---- Recorded information

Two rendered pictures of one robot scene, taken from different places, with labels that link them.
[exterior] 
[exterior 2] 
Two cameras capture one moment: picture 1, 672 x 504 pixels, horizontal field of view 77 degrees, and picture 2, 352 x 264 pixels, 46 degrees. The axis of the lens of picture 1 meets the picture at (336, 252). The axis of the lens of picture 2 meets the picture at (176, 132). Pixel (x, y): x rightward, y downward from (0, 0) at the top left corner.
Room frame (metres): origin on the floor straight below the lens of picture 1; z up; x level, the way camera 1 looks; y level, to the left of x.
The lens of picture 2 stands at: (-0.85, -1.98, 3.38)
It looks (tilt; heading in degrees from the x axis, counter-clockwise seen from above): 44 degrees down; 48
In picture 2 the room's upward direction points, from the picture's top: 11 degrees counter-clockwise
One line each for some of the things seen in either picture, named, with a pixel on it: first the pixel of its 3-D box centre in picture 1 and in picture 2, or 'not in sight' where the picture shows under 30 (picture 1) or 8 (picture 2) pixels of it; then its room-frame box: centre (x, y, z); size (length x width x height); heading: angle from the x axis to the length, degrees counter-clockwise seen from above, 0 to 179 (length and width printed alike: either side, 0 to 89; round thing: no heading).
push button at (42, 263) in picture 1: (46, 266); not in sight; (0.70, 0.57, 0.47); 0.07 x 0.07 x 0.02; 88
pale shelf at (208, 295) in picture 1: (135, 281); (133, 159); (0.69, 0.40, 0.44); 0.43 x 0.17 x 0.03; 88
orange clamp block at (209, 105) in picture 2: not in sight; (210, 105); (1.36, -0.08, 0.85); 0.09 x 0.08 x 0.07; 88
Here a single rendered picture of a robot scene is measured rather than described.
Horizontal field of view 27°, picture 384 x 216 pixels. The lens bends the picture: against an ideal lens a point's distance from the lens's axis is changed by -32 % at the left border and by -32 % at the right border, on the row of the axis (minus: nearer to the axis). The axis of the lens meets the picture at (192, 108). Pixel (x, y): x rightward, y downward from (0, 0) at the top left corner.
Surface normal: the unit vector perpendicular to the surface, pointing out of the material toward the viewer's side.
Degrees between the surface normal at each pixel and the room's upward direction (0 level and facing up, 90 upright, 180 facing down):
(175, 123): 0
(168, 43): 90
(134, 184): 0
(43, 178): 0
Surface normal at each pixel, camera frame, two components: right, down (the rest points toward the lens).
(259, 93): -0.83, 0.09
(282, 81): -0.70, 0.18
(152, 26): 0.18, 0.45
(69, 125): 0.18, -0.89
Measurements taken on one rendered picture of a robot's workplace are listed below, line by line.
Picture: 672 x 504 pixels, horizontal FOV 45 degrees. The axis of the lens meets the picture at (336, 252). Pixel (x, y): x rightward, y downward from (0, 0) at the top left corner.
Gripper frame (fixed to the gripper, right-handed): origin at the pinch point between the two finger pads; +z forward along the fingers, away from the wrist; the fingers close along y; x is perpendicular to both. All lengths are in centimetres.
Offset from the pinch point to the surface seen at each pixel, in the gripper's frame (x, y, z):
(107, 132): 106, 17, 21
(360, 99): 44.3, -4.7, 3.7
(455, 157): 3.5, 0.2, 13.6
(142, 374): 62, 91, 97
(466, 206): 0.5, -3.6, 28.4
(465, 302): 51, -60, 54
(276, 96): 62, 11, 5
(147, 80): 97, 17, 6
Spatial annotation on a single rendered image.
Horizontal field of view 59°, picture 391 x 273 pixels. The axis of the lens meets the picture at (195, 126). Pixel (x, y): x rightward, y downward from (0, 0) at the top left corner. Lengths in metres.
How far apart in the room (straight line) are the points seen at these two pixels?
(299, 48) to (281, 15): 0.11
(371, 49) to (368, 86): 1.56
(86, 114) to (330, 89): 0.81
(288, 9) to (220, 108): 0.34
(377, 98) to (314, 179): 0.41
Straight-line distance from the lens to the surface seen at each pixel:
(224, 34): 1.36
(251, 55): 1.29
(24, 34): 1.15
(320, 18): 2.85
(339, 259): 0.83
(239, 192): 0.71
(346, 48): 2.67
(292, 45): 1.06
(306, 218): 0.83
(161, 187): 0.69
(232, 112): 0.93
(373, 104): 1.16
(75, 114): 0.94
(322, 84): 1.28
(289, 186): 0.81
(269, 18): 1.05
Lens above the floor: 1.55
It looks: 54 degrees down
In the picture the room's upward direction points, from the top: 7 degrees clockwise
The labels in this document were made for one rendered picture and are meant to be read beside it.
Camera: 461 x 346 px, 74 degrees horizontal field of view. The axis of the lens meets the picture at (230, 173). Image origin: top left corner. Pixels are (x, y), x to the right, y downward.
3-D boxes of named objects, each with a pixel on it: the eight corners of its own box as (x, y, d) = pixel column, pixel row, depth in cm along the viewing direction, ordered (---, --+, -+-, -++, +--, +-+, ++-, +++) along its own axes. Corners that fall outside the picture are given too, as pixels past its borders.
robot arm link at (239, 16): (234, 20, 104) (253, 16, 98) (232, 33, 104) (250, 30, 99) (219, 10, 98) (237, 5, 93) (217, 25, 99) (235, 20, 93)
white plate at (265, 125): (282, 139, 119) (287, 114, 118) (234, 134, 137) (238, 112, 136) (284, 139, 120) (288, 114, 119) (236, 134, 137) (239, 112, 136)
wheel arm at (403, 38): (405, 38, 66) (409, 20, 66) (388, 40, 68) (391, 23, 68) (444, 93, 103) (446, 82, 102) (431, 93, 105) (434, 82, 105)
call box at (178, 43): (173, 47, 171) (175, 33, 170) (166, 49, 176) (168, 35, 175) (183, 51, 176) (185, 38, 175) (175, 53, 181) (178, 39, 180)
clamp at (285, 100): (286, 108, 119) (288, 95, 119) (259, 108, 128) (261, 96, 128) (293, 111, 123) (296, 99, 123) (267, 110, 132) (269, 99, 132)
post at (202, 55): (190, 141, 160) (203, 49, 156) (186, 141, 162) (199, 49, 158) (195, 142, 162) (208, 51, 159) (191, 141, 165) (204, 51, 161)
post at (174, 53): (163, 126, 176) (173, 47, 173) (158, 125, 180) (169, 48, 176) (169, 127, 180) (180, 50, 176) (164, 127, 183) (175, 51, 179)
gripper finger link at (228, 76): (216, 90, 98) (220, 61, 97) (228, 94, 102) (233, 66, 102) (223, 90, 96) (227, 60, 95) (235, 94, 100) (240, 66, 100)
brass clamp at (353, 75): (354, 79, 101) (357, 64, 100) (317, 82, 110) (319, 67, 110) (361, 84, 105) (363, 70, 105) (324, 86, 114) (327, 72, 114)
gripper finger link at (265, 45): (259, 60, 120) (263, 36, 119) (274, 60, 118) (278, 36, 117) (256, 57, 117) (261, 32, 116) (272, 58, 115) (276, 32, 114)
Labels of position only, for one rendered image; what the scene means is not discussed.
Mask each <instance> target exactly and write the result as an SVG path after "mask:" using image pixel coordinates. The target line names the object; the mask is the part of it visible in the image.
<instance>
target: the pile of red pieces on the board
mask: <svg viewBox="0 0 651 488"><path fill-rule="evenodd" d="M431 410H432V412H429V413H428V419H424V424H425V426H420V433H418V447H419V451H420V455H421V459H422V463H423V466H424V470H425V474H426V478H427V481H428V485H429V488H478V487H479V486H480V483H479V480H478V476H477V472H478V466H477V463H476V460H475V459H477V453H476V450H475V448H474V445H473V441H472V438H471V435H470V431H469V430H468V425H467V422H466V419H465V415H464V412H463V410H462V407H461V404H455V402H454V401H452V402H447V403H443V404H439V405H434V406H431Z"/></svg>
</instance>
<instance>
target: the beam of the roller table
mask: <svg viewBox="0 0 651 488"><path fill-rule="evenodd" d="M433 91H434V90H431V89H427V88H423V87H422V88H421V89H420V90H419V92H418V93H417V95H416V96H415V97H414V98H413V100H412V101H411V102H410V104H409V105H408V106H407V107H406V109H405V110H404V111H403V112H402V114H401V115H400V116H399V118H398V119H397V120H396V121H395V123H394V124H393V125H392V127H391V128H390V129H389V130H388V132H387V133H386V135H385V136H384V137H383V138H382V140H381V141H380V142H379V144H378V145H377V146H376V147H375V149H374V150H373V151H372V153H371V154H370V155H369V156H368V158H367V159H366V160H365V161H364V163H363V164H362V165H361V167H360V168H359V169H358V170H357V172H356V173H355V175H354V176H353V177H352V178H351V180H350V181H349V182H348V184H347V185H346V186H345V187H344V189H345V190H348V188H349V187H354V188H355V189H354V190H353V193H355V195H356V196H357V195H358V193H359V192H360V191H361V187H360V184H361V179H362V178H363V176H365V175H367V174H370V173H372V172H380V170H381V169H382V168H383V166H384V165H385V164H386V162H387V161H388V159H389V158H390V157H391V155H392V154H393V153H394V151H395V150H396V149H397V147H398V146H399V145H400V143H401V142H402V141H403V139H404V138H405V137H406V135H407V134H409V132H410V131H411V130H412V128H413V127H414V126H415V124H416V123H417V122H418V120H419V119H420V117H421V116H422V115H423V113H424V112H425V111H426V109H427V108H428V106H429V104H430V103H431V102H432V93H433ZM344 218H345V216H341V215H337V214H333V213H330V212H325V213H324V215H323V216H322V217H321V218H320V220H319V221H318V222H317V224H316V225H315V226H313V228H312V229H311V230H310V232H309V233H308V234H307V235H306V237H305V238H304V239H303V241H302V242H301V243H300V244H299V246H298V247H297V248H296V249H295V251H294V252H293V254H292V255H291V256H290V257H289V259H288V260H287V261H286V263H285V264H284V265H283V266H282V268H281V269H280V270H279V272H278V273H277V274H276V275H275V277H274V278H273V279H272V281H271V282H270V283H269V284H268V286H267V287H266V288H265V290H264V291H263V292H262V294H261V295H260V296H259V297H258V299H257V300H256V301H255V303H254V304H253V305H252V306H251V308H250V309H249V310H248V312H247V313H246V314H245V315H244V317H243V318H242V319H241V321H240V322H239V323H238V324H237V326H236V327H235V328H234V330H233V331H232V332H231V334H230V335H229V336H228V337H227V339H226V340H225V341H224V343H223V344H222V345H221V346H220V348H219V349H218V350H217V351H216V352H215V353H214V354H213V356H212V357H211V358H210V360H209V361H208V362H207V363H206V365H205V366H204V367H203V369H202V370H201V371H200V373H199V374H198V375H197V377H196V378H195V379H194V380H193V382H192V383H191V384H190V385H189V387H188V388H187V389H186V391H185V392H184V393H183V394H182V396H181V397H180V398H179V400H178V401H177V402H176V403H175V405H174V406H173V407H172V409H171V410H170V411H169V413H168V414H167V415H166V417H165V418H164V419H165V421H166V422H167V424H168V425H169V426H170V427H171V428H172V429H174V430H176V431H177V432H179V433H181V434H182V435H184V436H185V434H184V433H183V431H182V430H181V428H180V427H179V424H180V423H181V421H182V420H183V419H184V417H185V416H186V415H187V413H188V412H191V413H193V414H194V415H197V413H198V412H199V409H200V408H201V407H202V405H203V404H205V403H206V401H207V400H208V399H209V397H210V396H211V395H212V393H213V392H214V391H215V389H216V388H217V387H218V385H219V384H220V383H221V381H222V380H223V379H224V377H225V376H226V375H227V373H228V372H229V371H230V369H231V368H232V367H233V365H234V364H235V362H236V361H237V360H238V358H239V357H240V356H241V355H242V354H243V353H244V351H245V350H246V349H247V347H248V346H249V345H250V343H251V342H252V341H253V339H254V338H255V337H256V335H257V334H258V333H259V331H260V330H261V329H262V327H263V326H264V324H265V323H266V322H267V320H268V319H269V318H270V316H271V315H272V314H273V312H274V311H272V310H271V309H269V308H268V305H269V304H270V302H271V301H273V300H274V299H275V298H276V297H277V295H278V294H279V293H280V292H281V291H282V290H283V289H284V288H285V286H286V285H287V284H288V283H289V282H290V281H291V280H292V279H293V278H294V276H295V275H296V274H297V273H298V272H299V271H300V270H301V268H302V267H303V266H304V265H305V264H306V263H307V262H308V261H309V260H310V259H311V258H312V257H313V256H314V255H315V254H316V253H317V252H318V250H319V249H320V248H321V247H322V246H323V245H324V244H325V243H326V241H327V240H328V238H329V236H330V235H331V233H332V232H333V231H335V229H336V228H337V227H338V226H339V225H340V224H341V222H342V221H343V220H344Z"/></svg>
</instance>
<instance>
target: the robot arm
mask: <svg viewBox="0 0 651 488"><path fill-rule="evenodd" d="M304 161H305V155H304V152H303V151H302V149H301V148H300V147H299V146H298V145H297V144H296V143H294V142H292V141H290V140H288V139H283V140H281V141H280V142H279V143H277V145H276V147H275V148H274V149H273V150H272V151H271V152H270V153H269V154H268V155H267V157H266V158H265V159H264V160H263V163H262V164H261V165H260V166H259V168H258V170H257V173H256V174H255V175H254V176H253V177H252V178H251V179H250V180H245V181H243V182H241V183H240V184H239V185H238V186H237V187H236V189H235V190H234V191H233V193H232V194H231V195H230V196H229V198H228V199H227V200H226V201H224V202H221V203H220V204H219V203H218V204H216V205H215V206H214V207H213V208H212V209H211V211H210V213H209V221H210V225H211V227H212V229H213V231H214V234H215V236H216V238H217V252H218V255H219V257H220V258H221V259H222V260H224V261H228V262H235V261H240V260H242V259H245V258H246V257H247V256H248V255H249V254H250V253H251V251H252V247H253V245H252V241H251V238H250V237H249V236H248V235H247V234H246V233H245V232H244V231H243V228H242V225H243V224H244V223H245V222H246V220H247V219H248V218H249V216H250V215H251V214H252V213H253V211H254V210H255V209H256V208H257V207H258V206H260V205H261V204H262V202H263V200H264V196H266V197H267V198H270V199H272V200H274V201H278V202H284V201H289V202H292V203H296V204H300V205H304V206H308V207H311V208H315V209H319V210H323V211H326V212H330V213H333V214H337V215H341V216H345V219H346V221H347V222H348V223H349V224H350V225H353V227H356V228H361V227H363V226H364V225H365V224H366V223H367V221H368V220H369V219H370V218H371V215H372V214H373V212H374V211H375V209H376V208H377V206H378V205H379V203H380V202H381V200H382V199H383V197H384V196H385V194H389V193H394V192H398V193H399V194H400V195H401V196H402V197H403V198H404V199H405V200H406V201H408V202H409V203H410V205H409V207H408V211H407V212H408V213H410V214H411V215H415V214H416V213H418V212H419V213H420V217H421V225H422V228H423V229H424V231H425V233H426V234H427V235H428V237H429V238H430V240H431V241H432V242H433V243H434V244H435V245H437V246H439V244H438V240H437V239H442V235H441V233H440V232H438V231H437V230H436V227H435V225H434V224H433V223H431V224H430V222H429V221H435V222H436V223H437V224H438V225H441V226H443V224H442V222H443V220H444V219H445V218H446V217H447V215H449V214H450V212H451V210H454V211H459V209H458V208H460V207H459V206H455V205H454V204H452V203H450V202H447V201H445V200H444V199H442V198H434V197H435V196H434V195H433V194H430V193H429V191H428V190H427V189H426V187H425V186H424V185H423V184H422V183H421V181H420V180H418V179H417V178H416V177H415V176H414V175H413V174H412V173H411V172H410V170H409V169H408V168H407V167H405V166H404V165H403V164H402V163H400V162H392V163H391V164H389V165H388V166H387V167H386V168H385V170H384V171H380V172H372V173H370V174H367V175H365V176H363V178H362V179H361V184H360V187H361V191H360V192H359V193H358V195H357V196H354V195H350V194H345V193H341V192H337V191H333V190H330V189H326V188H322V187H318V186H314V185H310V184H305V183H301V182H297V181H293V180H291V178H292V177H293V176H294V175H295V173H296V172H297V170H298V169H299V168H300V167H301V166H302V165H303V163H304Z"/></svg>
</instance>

--------

*Your instructions*. Show, from the entries above, every line that includes the string "direction".

*Output of the task*.
In picture 2 the room's upward direction points, from the picture's top: 11 degrees counter-clockwise
Degrees between the surface normal at each pixel and the room's upward direction (0 level and facing up, 90 upright, 180 facing down):
In the picture the room's upward direction points, from the top: 7 degrees clockwise
3-D boxes of named objects, each with a pixel on it: the eight corners of its own box as (x, y, d) = pixel column, pixel row, depth in cm along the viewing direction, ordered (---, --+, -+-, -++, +--, +-+, ++-, +++) along its own axes. Corners that fall outside the picture are given too, as pixels past its borders.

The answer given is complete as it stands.